Oh, and yes, there was talk about the militia, about Nazis, about folks coming across our borders to attack, about a tyrannical government, about nullification, and more. One of the pro gun guys went after a friend of mine whose daughter was kidnapped, raped and murdered by two young men who got their gun from the father of one of them. He said that the gun didn't rape her daughter or kidnap her daughter. Really? Come on. What a stupid and offensive thing to say to someone who lost her young daughter in such a violent and senseless way. Do these guys have compassion at all for victims? They don't like us. For we tell stories that counter their faulty reasoning. We tell stories that just might change the minds of our elected leaders who have been under the thumb of people like them for far too long. They accuse us of "dancing in the blood of victims" when we tell real life stories of friends and family who have been shot to death. Shame on them. Why do they do this? It's uncouth, tasteless, rude, offensive and more. It's not necessary and does nothing to further the discussion. And then they wonder why we don't want to have any discussions with them? We can't possibly have discussions with people who are offensive and hate victims. They tell us they know where we live. Why? What do they intend? They send us anonymous things in the mail. They threaten the businesses of people who testify. They write blogs about us. They take photos of us at the hearings. Why? What are they going to do with those photos? They sometimes threaten us. Why? Why? Why? Why the paranoia and fear?
Where do they get this stuff? Straight from Wayne LaPierre, CEO of the NRA:
I rest my case. We can save lives by passing reasonable measures to keep guns away from those who shouldn't have them. These measures are not unconstitutional. The second amendment co-exists with reasonable gun laws.

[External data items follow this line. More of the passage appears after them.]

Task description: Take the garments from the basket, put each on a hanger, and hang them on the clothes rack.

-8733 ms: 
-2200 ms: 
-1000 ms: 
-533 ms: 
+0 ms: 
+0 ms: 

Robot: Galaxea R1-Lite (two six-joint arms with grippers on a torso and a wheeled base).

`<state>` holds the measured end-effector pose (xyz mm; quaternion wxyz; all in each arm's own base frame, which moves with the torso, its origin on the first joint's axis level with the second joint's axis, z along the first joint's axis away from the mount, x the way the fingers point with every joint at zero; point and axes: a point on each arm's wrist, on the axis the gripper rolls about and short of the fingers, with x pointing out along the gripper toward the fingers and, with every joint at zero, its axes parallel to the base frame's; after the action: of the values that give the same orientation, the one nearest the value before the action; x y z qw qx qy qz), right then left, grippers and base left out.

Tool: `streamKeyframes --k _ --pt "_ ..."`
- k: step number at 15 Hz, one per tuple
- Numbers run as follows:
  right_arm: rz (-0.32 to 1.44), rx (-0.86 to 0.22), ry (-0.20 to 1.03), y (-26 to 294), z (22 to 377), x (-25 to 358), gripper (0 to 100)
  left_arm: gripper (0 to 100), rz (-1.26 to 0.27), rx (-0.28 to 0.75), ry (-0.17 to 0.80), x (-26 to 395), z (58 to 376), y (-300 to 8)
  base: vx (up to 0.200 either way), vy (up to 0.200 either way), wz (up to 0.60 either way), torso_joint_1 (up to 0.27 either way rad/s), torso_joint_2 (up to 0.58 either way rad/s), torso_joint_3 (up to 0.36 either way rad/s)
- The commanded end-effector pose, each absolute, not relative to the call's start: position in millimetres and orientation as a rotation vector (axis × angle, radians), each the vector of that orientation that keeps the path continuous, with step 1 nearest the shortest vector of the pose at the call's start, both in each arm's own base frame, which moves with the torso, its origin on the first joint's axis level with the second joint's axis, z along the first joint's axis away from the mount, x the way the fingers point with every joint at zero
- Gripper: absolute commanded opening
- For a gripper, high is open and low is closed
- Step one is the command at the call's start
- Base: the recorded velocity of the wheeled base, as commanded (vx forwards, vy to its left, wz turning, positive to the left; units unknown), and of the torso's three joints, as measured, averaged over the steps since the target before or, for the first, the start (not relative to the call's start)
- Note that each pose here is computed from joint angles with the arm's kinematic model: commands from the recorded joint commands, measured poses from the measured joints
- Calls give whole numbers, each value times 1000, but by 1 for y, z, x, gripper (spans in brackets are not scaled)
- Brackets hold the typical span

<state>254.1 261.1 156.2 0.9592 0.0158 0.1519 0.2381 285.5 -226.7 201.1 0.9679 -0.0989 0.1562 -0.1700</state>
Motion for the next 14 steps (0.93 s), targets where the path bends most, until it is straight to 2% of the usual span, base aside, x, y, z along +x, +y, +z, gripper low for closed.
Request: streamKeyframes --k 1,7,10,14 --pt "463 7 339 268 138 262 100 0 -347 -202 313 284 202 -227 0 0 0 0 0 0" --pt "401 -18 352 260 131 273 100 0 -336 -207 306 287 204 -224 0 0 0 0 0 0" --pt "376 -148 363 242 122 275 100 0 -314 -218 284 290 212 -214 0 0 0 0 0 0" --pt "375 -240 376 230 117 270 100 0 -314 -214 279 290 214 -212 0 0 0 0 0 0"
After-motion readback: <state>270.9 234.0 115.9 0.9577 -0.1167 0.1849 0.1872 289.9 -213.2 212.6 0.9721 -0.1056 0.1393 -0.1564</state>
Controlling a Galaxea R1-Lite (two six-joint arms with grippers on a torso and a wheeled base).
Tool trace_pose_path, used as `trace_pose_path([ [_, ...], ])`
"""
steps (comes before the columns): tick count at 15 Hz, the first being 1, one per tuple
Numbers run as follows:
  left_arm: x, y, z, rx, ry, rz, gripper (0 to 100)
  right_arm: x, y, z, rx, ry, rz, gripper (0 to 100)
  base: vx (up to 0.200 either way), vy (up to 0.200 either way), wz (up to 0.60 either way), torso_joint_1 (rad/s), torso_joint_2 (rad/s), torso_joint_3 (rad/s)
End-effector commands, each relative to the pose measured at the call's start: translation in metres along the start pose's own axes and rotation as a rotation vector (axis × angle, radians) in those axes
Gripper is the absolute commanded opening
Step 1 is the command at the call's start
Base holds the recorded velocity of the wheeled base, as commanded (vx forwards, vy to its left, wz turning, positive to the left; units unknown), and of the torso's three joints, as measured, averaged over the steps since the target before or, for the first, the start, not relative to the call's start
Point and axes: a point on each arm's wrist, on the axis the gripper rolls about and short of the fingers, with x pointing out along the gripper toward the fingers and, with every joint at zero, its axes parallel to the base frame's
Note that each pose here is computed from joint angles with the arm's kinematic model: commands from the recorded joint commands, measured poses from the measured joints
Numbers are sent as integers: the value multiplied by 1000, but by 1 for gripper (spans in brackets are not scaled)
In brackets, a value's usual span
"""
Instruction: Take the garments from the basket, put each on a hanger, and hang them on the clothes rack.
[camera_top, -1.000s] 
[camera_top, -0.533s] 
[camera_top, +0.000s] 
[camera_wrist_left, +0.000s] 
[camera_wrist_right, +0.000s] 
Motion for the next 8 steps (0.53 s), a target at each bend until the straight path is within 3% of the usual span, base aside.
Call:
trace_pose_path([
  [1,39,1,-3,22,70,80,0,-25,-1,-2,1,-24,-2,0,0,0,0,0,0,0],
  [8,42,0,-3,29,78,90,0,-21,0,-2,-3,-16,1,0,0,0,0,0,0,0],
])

Why do the gun rights folks not object to the current system of requirements to get a background check when buying a gun from a licensed dealer? They subject themselves to this terribly inconvenient practice daily. They go to local law enforcement for their permits to acquire and permits to carry their guns. They already comply with many common sense measures. They claim to be law abiding. If so, why object to keeping those who aren't from getting and using guns that kill innocent people? Why? Why? I have heard no good answers. The time is now to act. The time is past for far too many innocent victims. The country came to an agreement on 12/14 when 20 little children were massacred. The country is saying that these children and the many other victims including the almost 2000 who have been shot and killed since 12/14 deserve a vote. The country is telling their local, state and federal politicians to stop pandering to the NRA lobbyists, whose views have become increasingly irrelevant and strident, and do the right thing. Surely we are better than this as a country. Let's get to work.